90 days, 90,000 deportations

March 14, 2014:

US President Barack Obama has directed officials to review how to enforce immigration laws “more humanely.”

April 6, 2014:

After ordering the review, Mr. Obama called the [immigration] advocates together again. While the White House hoped to intensify pressure on Republicans for comprehensive reform, the advocates had all but given up hope, and have instead directed much of their attention — and outrage — at the administration.

Mr. Obama asked them to skip the stories of pain and suffering, not because he did not care, but because he felt it more productive to discuss strategy for winning permanent relief, people who attended the meeting said.

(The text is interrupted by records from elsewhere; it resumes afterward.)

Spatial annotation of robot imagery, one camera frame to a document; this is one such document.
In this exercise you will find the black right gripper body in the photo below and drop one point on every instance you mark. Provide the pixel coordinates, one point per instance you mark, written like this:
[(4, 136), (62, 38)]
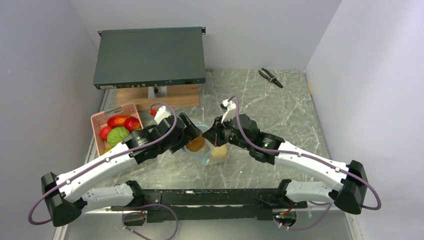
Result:
[(224, 133)]

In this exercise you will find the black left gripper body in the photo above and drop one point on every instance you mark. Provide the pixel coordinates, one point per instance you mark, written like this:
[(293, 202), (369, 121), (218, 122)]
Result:
[(188, 133)]

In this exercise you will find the brown kiwi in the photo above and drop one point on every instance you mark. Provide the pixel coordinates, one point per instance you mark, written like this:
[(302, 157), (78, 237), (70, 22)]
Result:
[(196, 144)]

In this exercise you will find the yellow lemon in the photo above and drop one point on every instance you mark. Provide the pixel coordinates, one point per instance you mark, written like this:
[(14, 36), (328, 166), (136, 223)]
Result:
[(219, 152)]

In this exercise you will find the clear zip top bag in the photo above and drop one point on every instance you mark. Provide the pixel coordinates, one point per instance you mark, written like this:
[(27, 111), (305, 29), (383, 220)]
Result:
[(203, 155)]

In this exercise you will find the light green cabbage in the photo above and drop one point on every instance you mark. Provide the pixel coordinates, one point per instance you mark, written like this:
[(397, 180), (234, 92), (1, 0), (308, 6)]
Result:
[(117, 135)]

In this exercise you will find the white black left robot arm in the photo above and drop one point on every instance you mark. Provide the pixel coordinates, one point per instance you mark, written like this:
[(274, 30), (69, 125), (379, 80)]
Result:
[(73, 193)]

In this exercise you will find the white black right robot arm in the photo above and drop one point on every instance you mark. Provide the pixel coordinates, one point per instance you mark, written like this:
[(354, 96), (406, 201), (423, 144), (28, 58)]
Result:
[(338, 183)]

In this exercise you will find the wooden block stand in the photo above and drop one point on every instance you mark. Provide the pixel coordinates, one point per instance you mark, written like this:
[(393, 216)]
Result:
[(176, 96)]

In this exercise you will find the red apple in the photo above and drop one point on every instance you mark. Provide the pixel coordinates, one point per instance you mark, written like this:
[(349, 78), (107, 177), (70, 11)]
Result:
[(132, 124)]

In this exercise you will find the black pliers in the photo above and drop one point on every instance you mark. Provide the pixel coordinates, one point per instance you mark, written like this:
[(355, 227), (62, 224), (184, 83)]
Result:
[(266, 74)]

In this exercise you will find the red orange mango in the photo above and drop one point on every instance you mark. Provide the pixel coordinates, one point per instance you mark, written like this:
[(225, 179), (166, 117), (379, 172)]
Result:
[(117, 121)]

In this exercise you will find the yellow star fruit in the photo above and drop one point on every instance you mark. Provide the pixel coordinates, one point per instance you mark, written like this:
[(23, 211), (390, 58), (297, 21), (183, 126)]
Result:
[(107, 149)]

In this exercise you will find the dark green rack server box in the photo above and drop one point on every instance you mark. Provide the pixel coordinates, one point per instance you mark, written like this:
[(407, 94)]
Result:
[(149, 57)]

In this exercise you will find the red strawberry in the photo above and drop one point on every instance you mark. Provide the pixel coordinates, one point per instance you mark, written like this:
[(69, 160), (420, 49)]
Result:
[(104, 132)]

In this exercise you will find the pink plastic perforated basket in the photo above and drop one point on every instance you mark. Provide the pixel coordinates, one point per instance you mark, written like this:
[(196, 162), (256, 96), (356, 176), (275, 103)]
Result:
[(99, 121)]

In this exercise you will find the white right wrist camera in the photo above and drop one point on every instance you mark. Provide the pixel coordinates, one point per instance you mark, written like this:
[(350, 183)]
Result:
[(229, 108)]

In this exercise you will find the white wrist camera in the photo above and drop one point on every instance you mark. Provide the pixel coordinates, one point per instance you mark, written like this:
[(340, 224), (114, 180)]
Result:
[(229, 108), (162, 116)]

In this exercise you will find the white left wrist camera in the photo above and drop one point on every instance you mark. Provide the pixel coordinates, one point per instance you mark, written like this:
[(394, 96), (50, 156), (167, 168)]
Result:
[(162, 116)]

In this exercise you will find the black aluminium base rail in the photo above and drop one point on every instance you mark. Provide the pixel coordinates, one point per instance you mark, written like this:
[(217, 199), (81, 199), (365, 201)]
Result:
[(215, 204)]

The odds were not good, Mr. Obama acknowledged. But he asked the advocates to stick with him another 90 days, and press hard on Congress. If those efforts failed to lead to reform, Mr. Obama said he would work with them on administrative relief.

May 28, 2014:

President Barack Obama has asked his Homeland Security chief to hold off on completing a review of U.S. deportation policies until the end of the summer.

June 20, 2014:

White House officials . . . on Friday announced plans to detain more [immigrants] and to accelerate their court cases so as to deport them more quickly.

This is about how many days it has been since Obama told immigrant rights activists to stick with him for 90 more days (it’s been more than 90).

About Charles Davis

A writer and producer with whose work has aired on television and radio and been published by outlets such as Al Jazeera, The Intercept, The Nation and The New Republic.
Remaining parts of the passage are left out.